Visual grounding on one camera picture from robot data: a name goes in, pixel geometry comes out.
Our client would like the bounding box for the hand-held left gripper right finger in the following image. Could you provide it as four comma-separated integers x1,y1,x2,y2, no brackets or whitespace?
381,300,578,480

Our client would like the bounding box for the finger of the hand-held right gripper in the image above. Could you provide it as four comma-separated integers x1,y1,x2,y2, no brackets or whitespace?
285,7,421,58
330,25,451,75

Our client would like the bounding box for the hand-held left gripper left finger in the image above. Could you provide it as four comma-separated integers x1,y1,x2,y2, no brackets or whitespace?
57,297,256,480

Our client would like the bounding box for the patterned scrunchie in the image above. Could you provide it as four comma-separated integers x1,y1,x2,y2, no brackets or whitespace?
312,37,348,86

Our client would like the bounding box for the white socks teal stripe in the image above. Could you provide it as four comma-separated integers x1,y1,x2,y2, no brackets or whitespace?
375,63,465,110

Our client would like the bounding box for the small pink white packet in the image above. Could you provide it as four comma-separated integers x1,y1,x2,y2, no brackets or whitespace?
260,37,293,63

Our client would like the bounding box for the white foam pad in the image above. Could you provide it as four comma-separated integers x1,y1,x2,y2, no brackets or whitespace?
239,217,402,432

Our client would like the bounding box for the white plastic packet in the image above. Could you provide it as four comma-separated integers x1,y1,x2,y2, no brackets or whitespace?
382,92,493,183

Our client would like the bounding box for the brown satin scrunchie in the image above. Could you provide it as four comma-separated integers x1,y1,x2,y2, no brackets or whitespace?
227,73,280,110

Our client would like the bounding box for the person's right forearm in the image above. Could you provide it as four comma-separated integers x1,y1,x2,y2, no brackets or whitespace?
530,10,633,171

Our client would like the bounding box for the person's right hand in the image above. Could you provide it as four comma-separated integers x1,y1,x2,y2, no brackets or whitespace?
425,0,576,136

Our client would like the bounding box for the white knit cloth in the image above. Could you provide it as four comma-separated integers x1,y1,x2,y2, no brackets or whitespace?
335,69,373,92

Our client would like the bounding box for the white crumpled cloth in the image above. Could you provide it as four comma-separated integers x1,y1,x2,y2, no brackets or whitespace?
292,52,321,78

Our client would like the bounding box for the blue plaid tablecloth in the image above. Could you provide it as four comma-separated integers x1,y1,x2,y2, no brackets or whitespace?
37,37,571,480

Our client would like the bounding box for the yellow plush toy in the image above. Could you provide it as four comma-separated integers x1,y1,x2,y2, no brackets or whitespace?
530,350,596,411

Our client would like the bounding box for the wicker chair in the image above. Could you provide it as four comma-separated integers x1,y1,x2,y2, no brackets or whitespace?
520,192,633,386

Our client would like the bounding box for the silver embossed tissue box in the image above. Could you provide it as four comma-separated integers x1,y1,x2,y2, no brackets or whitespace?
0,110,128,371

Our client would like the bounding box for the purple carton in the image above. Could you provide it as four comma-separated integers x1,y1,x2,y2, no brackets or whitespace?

WORK TASK: Return each line above precisely as written.

RESPONSE TO THIS EXERCISE:
Visual grounding on one camera picture from robot data: a name goes in, pixel geometry comes out.
Our client would like the bounding box for the hand-held left gripper right finger in the following image. Could you provide it as four comma-separated integers x1,y1,x2,y2, no brackets or whitespace?
381,300,578,480

Our client would like the bounding box for the finger of the hand-held right gripper in the image above. Could you provide it as four comma-separated integers x1,y1,x2,y2, no brackets or whitespace?
285,7,421,58
330,25,451,75

Our client would like the bounding box for the hand-held left gripper left finger in the image above. Could you provide it as four comma-separated integers x1,y1,x2,y2, no brackets or whitespace?
57,297,256,480

Our client would like the bounding box for the patterned scrunchie in the image above. Could you provide it as four comma-separated integers x1,y1,x2,y2, no brackets or whitespace?
312,37,348,86

Our client would like the bounding box for the white socks teal stripe in the image above. Could you provide it as four comma-separated integers x1,y1,x2,y2, no brackets or whitespace?
375,63,465,110

Our client would like the bounding box for the small pink white packet in the image above. Could you provide it as four comma-separated integers x1,y1,x2,y2, no brackets or whitespace?
260,37,293,63

Our client would like the bounding box for the white foam pad in the image above. Could you provide it as four comma-separated integers x1,y1,x2,y2, no brackets or whitespace?
239,217,402,432

Our client would like the bounding box for the white plastic packet in the image above. Could you provide it as four comma-separated integers x1,y1,x2,y2, no brackets or whitespace?
382,92,493,183

Our client would like the bounding box for the brown satin scrunchie in the image above. Could you provide it as four comma-separated integers x1,y1,x2,y2, no brackets or whitespace?
227,73,280,110

Our client would like the bounding box for the person's right forearm in the image above. Could you provide it as four comma-separated integers x1,y1,x2,y2, no brackets or whitespace?
530,10,633,171

Our client would like the bounding box for the person's right hand in the image above. Could you provide it as four comma-separated integers x1,y1,x2,y2, no brackets or whitespace?
425,0,576,136

Our client would like the bounding box for the white knit cloth in the image above. Could you provide it as four comma-separated integers x1,y1,x2,y2, no brackets or whitespace?
335,69,373,92

Our client would like the bounding box for the white crumpled cloth in the image above. Could you provide it as four comma-separated integers x1,y1,x2,y2, no brackets or whitespace?
292,52,321,78

Our client would like the bounding box for the blue plaid tablecloth in the image above. Could you provide it as four comma-separated integers x1,y1,x2,y2, no brackets or whitespace?
37,37,571,480

Our client would like the bounding box for the yellow plush toy in the image above. Could you provide it as four comma-separated integers x1,y1,x2,y2, no brackets or whitespace?
530,350,596,411

Our client would like the bounding box for the wicker chair in the image above. Could you provide it as four comma-separated integers x1,y1,x2,y2, no brackets or whitespace?
520,192,633,386

Our client would like the bounding box for the silver embossed tissue box in the image above. Could you provide it as four comma-separated integers x1,y1,x2,y2, no brackets or whitespace?
0,110,128,371

Our client would like the bounding box for the purple carton in the image above. Could you provide it as four comma-separated integers x1,y1,x2,y2, no brackets or whitespace?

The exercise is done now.